#TBLTChat 6 – Misconceptions – Summary

This was a special chat and the original premise was suggested by Mura. There was a bit of pre-reading, too.

Before the chat started, Marc as The Voice of #TBLTChat tweeted “There’s no grammar teaching, you can’t do it with beginners and it takes ages to write lesson plans. Hmmm.”

Maite then questioned that writing a TBLT lesson plan takes her longer, perhaps due to lack of materials.

I (Marc) think this is another issue itself and could easily take up another chat and could be collective homework for our #TBLTChat community. But, I digress.

Sarah agreed with Maite and Helen said that if you have a task and Language knowledge you have a plan, essentially. Helen says she thinks planning TBLT lessons takes less time to ‘do’ but more thought pre-lesson. Myles said finding the input source took more time than actually planning (in a Mike Long model of TBLT). He also linked to his excellent blog post about how a materials bank can help save time in planning. Maite said that her school had grammar requirements.

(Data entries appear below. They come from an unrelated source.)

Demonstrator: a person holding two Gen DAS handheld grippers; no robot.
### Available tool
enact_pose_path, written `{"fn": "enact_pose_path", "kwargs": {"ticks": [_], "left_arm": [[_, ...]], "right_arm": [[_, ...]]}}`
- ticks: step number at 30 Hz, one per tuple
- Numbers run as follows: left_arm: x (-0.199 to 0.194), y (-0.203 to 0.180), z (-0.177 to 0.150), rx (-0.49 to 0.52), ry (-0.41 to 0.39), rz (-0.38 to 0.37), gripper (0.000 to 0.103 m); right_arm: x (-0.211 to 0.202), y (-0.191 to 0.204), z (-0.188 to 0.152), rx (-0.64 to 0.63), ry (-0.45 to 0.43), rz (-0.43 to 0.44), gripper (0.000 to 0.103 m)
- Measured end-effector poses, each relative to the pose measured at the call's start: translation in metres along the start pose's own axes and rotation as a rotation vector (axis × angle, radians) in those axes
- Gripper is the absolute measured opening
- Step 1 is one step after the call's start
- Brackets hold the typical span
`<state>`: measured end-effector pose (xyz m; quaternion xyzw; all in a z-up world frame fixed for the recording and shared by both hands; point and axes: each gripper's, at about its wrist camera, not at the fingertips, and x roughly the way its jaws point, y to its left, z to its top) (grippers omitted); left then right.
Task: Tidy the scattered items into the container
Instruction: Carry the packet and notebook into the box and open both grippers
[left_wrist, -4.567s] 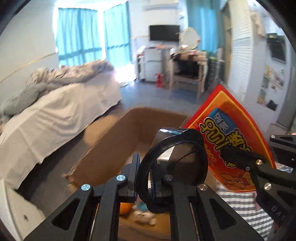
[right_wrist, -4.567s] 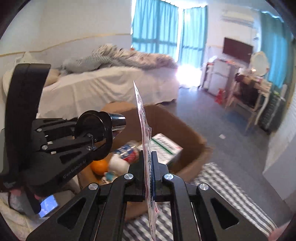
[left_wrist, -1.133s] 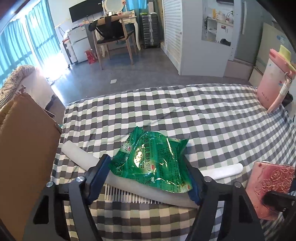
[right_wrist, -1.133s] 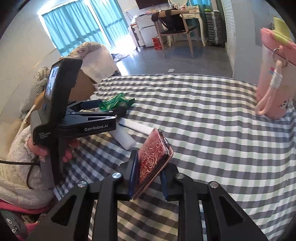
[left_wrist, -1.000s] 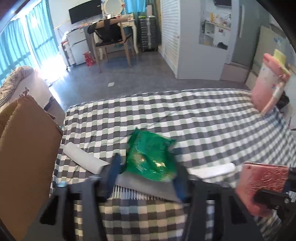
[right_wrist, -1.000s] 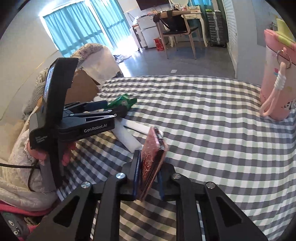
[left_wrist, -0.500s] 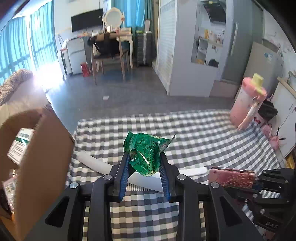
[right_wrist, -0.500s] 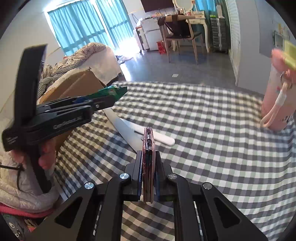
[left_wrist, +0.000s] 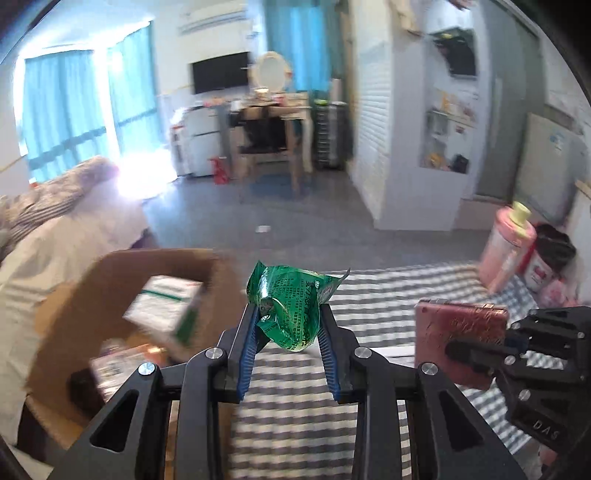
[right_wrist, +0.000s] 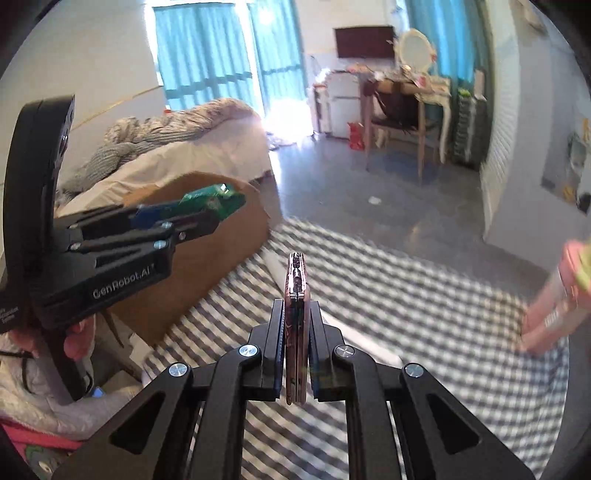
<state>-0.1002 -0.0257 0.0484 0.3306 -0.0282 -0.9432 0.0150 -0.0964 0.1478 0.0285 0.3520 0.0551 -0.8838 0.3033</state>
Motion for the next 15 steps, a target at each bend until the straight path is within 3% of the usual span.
{"fn": "enact_pose_path", "kwargs": {"ticks": [6,10,15], "left_arm": [[-0.026,0.074,-0.008,-0.106,-0.046,0.138,0.032],[-0.032,0.117,-0.018,-0.164,-0.033,0.208,0.032],[-0.024,0.152,-0.035,-0.22,0.008,0.229,0.033]], "right_arm": [[0.022,0.063,0.043,-0.106,-0.05,0.078,0.01],[0.05,0.108,0.068,-0.176,-0.052,0.142,0.01],[0.09,0.148,0.076,-0.234,0.0,0.184,0.01]]}}
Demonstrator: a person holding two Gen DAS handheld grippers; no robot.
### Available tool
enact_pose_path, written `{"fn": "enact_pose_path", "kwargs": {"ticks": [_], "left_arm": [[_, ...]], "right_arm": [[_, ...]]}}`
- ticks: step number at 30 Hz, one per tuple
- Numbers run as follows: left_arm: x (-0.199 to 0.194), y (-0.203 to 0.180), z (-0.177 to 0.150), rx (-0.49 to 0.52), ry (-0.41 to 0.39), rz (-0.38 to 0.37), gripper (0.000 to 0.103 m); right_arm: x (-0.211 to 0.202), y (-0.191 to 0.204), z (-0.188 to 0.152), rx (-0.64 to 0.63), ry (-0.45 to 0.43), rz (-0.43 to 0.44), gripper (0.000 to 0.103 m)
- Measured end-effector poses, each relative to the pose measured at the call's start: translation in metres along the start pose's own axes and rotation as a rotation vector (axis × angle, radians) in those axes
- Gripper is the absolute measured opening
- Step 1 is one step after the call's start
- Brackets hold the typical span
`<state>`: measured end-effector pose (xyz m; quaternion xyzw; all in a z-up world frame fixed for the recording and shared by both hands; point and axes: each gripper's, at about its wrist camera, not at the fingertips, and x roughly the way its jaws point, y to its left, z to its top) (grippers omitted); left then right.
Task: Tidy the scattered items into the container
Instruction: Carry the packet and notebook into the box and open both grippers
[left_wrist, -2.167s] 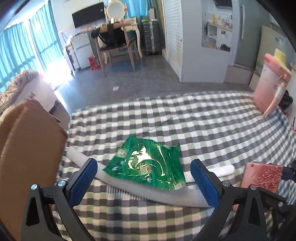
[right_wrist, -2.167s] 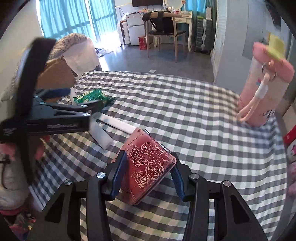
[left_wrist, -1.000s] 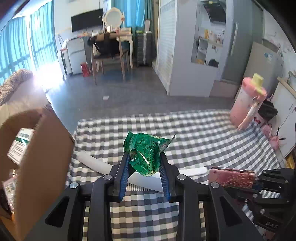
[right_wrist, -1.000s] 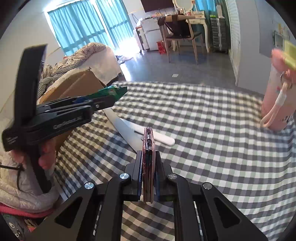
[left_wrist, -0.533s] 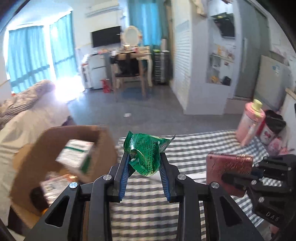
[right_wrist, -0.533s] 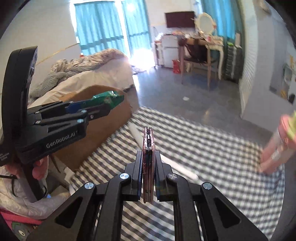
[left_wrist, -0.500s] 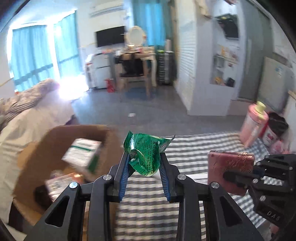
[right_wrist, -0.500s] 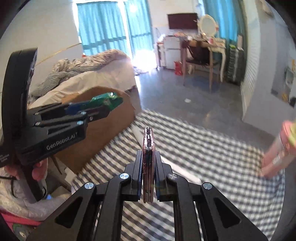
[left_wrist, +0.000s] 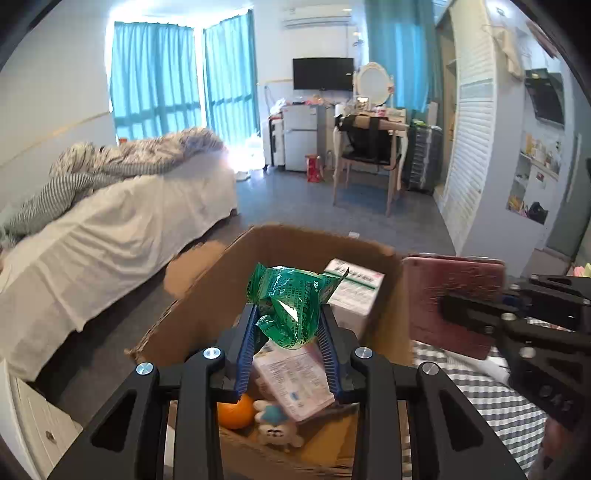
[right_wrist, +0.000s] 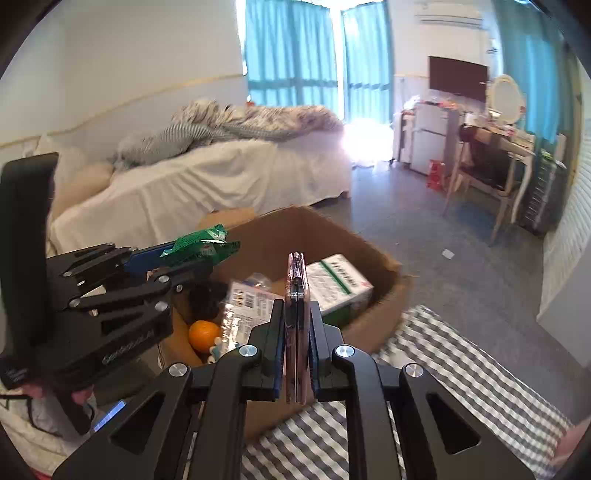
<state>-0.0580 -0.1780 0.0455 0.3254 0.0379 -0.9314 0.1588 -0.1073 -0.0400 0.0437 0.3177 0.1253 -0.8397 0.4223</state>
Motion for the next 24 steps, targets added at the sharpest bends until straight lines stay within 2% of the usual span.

Helen said she deals with the misconception that students don’t learn much. Teachers need different perspective on measuring progress no longer measured in grammatical units but in wider, more meaningful communicative task achievement. Sarah added that stakeholders need to shift their mindsets away from the structural syllabus (i.e. grammar or lexical syllabi).

Leading on from this, Sarah said that teachers lack confidence and support in using TBLT and then asked (rhetorically?) how many ELT organizations offer training and support in this area. Helen questioned how many go beyond PPP (Present-Practice-Produce, or the default CELTA/Cert TESOL method). Maite added that some primary schools are giving importance to collaborative learning and offering courses, as well as companies promoting communicative approaches and methodologies, though TBLT is still unexplored. Sarah said this means the onus is on (individual) teachers to explore and experiment, and wondered when teacher-training certificates would catch up. Myles said they wouldn’t because teachers are not linguistically prepared for recasting or incidental Focus on Form after one month of training. He wondered whether having trainee teachers teaching TBLT off the bat to the students who are usually there for free would be possible, saying that experimentation should happen. Marc said it would be undesirable (and I meant for the institution and maybe students but not sure about the latter) for the to be students to be more knowledgeable about grammar than the teacher. Helen said perhaps the teacher could provide just the parts of language students were missing in the task, and Myles agreed, with pre and post-task stages being the easiest for new teachers to teach language in.

There was a bit of to and from about not being able to teach strong communications approaches in Diploma-level training (Myles and Marc regarding TBLT and Dogme). Gerard said this has changed on the DELTA he runs.

Sarah said that her misconception (one that many of us shared) was that we thought we were doing Task-Based Language Teaching but were actually doing Task-Supported Language Teaching, essentially something advocated by many scholars who talk about integrating language items into the syllabus instead of approaching them as a reactive Focus on Form. In a similar note, Shona said that a misconception she sees is that “any classroom activity counts as a task, since they’re all just a pretext for teaching rules or vocab”. Helen said that TSLT is a good bridge toward TBLT and that most of her school materials are TSLT-based. Shona further added that TBLT is not TBLT if teachers are adding parameters such as ‘include five examples of present perfect”.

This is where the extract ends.